The read buffer caches data sent from the remote end. If the read buffer is full, no new data can be received.

The write buffer caches data that is to be sent out. If the write buffer is full, the write operations of the application will be blocked.

In the case where the half-connection is full, if the syncookie mechanism is enabled, the SYN packets will not be directly discarded. Instead, a SYN+ACK packet with a syncookie will be sent back, designed to prevent SYN Flood attacks from making normal request services unavailable.

PAWS

The full name of PAWS is Protect Against Wrapped Sequence numbers, and its purpose is to address the issue where TCP sequence numbers might be reused within a single session under high bandwidth conditions.

As shown in the diagram above, a packet A1 sent by the client with sequence number A gets “lost” in the network for some reason and doesn’t reach the server in a timely manner. The client then times out and retransmits a packet A2 with the same sequence number A. Assuming that the bandwidth is sufficient, the sequence number space is exhausted, and A is reused. At this point, the server is waiting for a packet A3 with sequence number A. Coincidentally, the previously “lost” packet A1 arrives at the server. If the server determines the validity of a packet based solely on the sequence number A, it would pass incorrect data to the user-space program, causing program anomalies.

PAWS aims to solve this problem by relying on the timestamp mechanism. The theoretical basis is that, in a normal TCP flow, the timestamps of all received TCP packets should be monotonically non-decreasing. This allows the determination that packets with timestamps smaller than the highest timestamp processed by the current TCP flow are delayed duplicate packets, which can be discarded.
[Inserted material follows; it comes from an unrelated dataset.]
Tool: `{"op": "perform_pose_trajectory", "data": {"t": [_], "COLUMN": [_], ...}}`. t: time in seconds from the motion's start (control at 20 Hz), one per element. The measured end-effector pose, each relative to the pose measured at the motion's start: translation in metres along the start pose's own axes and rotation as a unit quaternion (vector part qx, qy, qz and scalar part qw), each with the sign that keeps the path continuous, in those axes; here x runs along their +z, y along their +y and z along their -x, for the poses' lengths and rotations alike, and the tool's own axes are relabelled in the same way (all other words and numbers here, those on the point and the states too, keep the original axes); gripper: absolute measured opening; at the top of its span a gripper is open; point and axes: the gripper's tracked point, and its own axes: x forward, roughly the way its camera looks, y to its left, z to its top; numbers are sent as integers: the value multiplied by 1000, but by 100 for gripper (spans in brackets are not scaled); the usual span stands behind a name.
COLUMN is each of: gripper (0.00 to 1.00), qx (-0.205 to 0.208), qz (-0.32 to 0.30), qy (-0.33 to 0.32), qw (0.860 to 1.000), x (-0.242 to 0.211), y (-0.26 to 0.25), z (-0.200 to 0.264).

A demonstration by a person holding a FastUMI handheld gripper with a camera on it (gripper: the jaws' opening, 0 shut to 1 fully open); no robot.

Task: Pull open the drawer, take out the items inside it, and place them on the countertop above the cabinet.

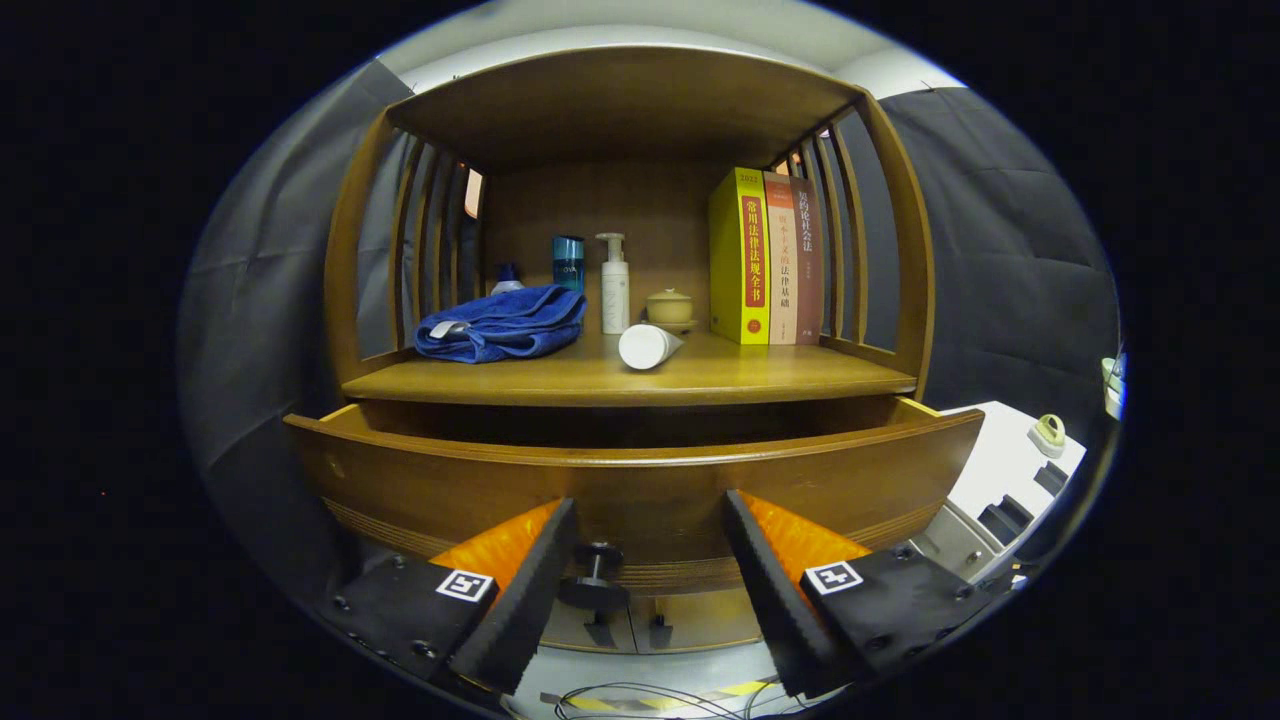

In the example above, the server has processed packet Z, and the timestamp of the subsequently arriving packet A1 will inevitably be smaller than that of packet Z, so the server will discard the delayed packet A1 and wait for the correct packet to arrive.

The key to implementing the PAWS mechanism is that the kernel retains the most recent timestamp for each connection. With improvements, this can be used to optimize the rapid recycling of the server’s TIME_WAIT state.

The TIME_WAIT state is the final state that the party initiating the connection closure enters after the four-way handshake of a TCP connection closure. It usually needs to be maintained for 2*MSL (Maximum Segment Lifetime) in this state. It serves two purposes:

1. Reliably implementing the closure of a TCP full-duplex connection: During the four-way handshake process of closing the connection, the final ACK is sent by the party that initiates the connection closure (referred to as A). If this ACK is lost, the other party (referred to as B) will retransmit the FIN. If A does not maintain the TIME_WAIT state and directly enters the CLOSED state, it cannot retransmit the ACK, and B’s connection cannot be reliably released in a timely manner.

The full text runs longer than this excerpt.